Homemade Goetta | Makes two 8-1/2-by-4-1/2-by-2-1/2-inch loaf pans
Though it’s not difficult, goetta’s long cook time and need for frequent stirring make it a weekend project. Try the pressure cooker variation to make it much more hands-off.
4 cups water
2-1/2 cups pinhead or steel-cut oats
2 teaspoons kosher salt
1 pound ground pork
1 pound ground beef
2 medium onions, finely diced
4 garlic cloves, minced
1 teaspoon poultry seasoning
1/4 teaspoon cayenne pepper
1-1/2 teaspoons freshly ground black pepper
4 cups low-sodium beef stock
1 bay leaf
In a large, heavy-bottomed pot, bring the water, oats, and salt to a boil. Reduce to a low simmer and cook, stirring often, until creamy, about an hour.
In a large bowl, thoroughly knead together the ground meats, onions, garlic, poultry seasoning, cayenne, and black pepper. Knead in the stock to make a sludgy paste. Stir into the pot of simmering oats. Add the bay leaf, raise the heat to medium-high and bring to a simmer, stirring constantly with a wooden spoon. Reduce the heat as low as it can go and cook, uncovered, at least 3 hours, stirring often (the oats tend to stick to the bottom and scorch as the mixture thickens).
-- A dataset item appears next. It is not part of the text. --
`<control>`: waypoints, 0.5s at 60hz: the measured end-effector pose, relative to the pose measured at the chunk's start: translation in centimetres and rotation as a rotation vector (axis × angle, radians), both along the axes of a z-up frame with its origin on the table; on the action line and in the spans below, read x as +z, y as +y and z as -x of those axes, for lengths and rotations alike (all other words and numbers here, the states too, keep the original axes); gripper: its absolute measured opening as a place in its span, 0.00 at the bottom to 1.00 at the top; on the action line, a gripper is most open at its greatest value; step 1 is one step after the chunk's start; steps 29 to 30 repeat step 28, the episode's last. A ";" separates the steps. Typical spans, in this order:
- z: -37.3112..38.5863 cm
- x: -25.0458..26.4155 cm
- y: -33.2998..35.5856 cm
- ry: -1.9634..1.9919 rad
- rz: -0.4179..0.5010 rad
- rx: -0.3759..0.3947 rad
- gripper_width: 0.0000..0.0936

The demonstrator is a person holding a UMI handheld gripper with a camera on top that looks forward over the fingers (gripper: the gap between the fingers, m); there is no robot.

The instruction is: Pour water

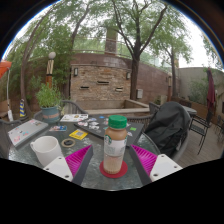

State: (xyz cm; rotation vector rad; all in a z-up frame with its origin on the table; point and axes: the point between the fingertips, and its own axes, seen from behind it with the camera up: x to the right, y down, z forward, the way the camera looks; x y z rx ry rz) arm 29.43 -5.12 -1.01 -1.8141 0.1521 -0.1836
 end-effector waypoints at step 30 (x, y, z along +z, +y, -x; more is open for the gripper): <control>9.2 19.4 -25.1 0.166 0.078 -0.061 0.89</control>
The goetta is ready when it’s thick enough that a spoon can stand up in it. It should require a lot of oomph to stir at this point, and resemble very stiff oatmeal (when in doubt, err on the side of cooking longer). Taste the goetta and adjust the seasoning, if needed — it should be very highly seasoned. Remove the bay leaf.
Line the bottoms of two 8-1/2-by-4-1/2-by-2-1/2-inch loaf pans with parchment; grease the pans and parchment with cooking spray. Divide the mixture between the pans and smooth the tops. Let the pans cool on the counter at least an hour, then refrigerate. The goetta is easier to slice and fry when it’s had at least 12 hours to set. Slide a thin metal spatula between the pan and the goetta to loosen, then invert the loaf and wrap well in plastic wrap. Refrigerate up to 1 week or freeze for up to 1 year.
To cook, slice the goetta crosswise at least 1/2-inch thick. Heat 1 tablespoon vegetable oil or bacon fat in a skillet (preferably nonstick or cast iron) over medium-high heat. Add the goetta, being careful not to crowd the pan, and cook 5 to 10 minutes per side, disturbing the goetta as little as possible so you don’t break up the crispy brown crust as it forms.
Pressure cooker variation: Omit the water, using only 4 cups beef stock. Combine all the ingredients in the cooker and knead thoroughly to make a sludgy paste. Lock on the lid. Bring to high pressure and cook 30 minutes, letting the pressure release naturally. Stir well, then scrape into prepared loaf pans.